** INSTRUCTIONS TO FOLLOW **
For the records below, report how many lines include the string "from", leaving out everything except the number.
::::
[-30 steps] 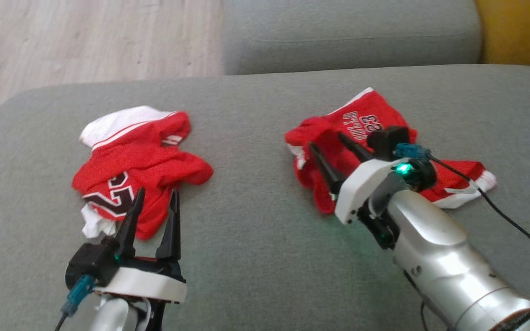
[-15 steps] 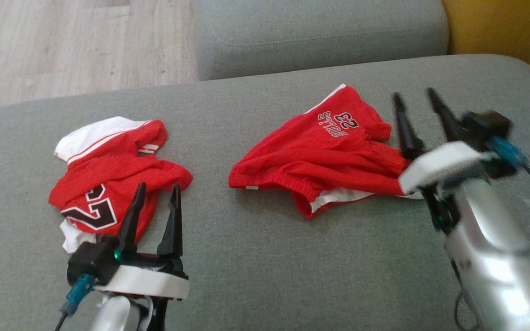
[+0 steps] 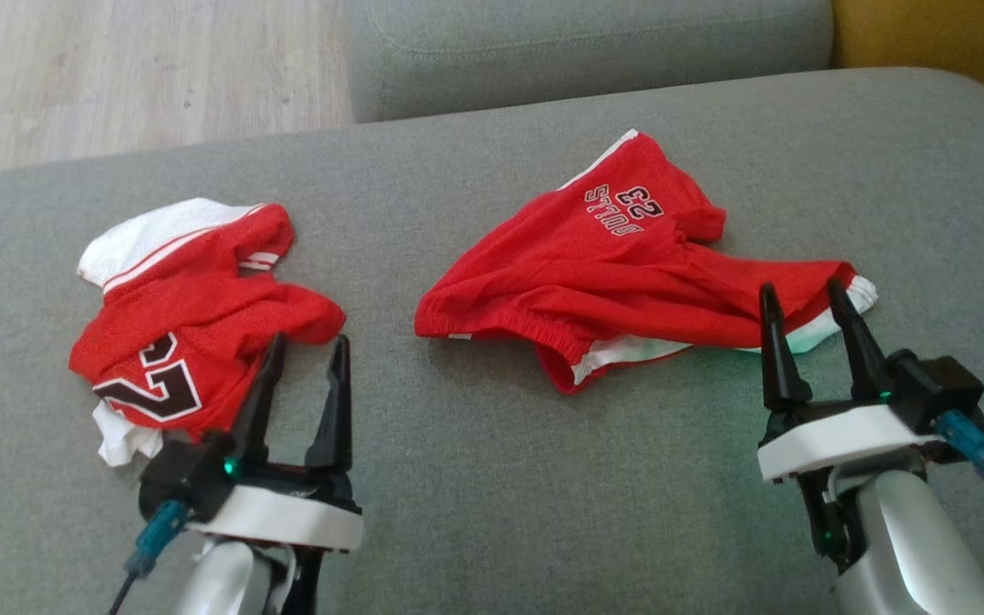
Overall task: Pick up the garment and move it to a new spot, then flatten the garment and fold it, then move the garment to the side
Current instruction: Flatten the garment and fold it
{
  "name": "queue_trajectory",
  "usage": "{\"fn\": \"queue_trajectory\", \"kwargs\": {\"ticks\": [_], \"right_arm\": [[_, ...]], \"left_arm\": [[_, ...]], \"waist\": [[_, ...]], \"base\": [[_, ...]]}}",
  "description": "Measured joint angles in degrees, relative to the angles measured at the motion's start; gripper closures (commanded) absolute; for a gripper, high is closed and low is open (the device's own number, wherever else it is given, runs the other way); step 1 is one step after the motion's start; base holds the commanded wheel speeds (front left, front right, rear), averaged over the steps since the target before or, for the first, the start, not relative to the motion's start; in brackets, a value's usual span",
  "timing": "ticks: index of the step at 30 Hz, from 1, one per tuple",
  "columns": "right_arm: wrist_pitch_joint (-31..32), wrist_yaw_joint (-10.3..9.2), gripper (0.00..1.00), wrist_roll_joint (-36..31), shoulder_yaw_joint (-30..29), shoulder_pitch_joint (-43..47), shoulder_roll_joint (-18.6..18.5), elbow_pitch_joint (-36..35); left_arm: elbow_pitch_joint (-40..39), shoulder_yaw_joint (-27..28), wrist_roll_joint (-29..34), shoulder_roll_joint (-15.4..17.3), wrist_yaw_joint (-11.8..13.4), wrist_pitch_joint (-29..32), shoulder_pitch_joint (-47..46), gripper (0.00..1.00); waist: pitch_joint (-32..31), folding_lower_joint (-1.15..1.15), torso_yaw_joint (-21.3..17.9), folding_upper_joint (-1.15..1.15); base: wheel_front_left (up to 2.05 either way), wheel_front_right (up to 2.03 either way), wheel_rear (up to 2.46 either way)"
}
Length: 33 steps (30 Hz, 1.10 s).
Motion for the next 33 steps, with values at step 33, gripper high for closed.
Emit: {"fn": "queue_trajectory", "kwargs": {"ticks": [33], "right_arm": [[0.0, 0.00, 0.00, 2.4, -1.0, -3.7, 0.2, -3.1]], "left_arm": [[14.0, -27.8, -12.3, -1.2, -1.1, 12.8, -19.1, 0.00]], "waist": [[10.4, 0.00, -9.5, 0.00]], "base": [[0.00, 0.00, 0.00]]}}
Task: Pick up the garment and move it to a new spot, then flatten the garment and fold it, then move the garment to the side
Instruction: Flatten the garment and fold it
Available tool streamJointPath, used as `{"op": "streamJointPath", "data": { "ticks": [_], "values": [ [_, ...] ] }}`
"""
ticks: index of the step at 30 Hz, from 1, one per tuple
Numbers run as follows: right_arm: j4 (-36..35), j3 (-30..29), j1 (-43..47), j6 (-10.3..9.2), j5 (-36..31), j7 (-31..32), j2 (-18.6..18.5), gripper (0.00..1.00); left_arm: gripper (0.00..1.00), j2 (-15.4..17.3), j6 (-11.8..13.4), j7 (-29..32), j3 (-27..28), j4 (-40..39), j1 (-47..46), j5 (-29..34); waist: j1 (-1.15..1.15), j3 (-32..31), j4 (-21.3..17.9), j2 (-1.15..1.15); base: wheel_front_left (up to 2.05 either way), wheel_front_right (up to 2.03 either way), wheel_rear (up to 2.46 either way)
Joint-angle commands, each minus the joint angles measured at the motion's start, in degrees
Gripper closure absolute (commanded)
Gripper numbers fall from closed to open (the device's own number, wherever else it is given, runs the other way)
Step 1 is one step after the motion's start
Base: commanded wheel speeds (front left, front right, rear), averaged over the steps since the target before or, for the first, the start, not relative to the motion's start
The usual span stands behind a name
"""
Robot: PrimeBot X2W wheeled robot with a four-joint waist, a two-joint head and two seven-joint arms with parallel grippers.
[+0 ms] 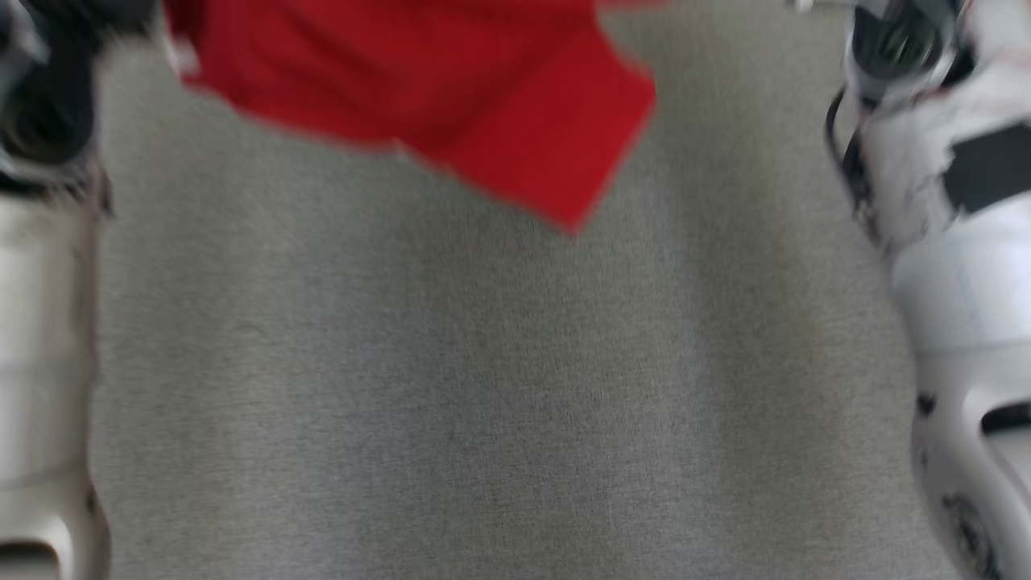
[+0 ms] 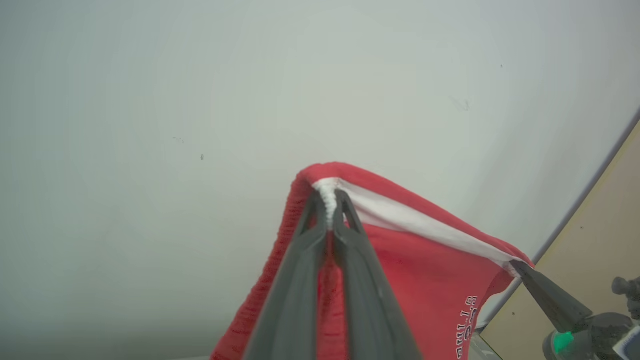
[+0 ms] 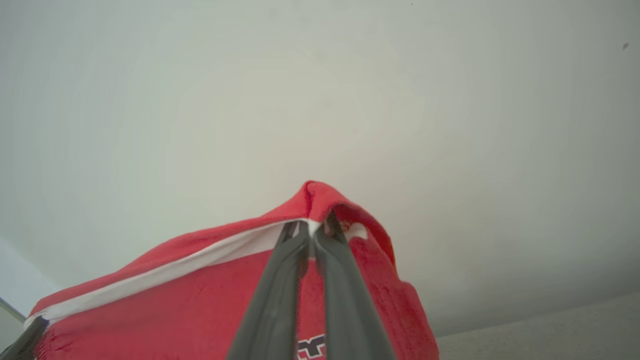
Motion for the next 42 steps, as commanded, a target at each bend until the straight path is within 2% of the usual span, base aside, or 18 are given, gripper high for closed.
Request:
{"op": "streamJointPath", "data": {
  "ticks": [1,7,11,14,20,25,32,37,42],
  "values": [
    [0.6,-0.7,-2.7,-0.15,-1.1,-1.7,0.0,1.0,1.0,0.5,0.1,-1.6,1.1,0.6,-3.0,0.5,-0.01,8.5,-2.3,-0.01,0.0,0.0,0.0],
    [1.8,-2.9,-14.0,-0.17,-4.2,-11.5,0.4,1.0,1.0,0.2,-0.8,-9.6,4.3,3.2,-14.0,1.1,-0.01,13.3,-2.0,-0.01,0.0,0.0,0.0],
    [2.6,-2.5,-18.0,-0.2,-6.0,-16.5,-0.1,1.0,1.0,-0.8,-1.8,-14.8,5.7,5.1,-18.0,0.6,-0.01,14.6,-1.7,-0.01,0.0,0.0,0.0],
    [3.9,-0.6,-18.0,-0.19,-7.3,-17.4,0.1,1.0,1.0,-1.3,-3.0,-17.2,5.1,7.0,-17.8,0.5,-0.01,15.1,-1.5,-0.01,0.0,0.0,0.0],
    [6.9,5.1,-13.2,-0.17,-8.1,-17.6,-0.5,1.0,1.0,-2.5,-4.7,-22.0,2.5,10.6,-10.7,-0.9,-0.01,15.2,-1.7,-0.01,0.0,0.0,0.0],
    [4.5,13.0,-5.3,-0.16,-4.1,-12.1,-3.3,1.0,1.0,-2.8,-4.9,-23.7,-2.1,10.3,-1.0,-4.7,-0.01,12.4,-1.4,-0.01,0.0,0.0,0.0],
    [-5.1,20.7,7.5,-0.16,2.4,-2.5,-12.7,1.0,1.0,0.2,-4.9,-24.8,-8.2,6.2,13.4,-6.7,-0.01,5.4,-0.2,-0.01,0.0,0.0,0.0],
    [-11.9,22.3,18.7,-0.16,6.2,5.4,-18.9,1.0,1.0,1.0,-4.9,-25.0,-10.5,3.8,24.6,-6.3,-0.01,-0.3,0.4,-0.01,0.0,0.0,0.0],
    [-18.8,21.8,29.6,-0.17,6.5,11.5,-23.6,1.0,1.0,0.3,-4.9,-25.0,-11.2,1.6,35.0,-5.1,-0.01,-4.9,0.6,-0.01,0.0,0.0,0.0]
  ]
}}
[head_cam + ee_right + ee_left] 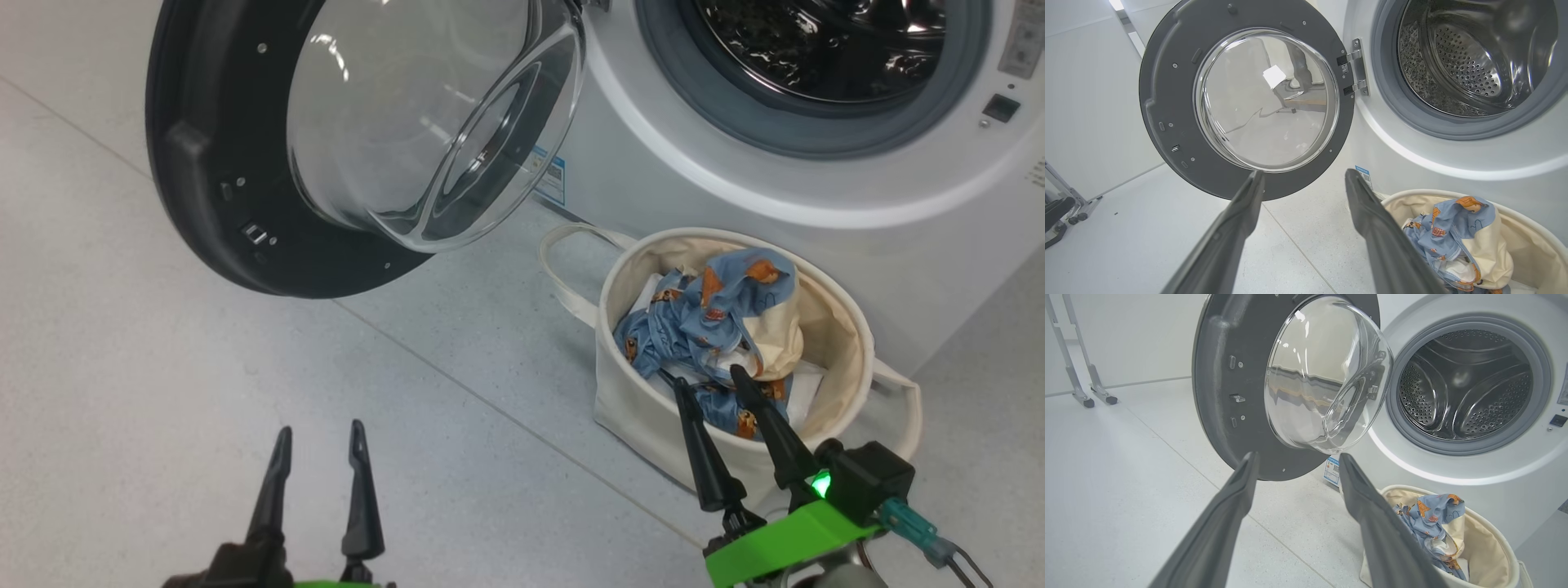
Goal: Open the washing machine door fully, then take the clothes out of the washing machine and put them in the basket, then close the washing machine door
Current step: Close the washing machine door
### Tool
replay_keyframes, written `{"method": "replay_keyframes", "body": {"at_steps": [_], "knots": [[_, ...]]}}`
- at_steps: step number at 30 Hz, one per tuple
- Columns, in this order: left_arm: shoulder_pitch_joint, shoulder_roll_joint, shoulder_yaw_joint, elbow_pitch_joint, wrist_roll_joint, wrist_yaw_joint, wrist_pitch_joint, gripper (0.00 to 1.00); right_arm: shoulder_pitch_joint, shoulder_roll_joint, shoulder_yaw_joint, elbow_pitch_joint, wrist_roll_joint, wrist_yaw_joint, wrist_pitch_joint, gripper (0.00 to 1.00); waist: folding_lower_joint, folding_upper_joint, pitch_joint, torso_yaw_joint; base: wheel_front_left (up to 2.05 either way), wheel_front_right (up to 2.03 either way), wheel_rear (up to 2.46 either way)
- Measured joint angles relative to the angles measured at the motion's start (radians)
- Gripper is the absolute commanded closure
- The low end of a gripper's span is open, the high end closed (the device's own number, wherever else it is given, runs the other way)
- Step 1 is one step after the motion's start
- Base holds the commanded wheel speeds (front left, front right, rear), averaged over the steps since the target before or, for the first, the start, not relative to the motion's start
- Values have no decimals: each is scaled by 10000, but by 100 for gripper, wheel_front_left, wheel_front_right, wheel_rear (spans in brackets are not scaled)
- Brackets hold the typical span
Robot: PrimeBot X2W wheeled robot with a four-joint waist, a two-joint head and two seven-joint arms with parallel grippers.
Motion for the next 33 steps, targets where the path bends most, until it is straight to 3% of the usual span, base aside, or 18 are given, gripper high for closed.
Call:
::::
** REPLY TO THE EXERCISE **
3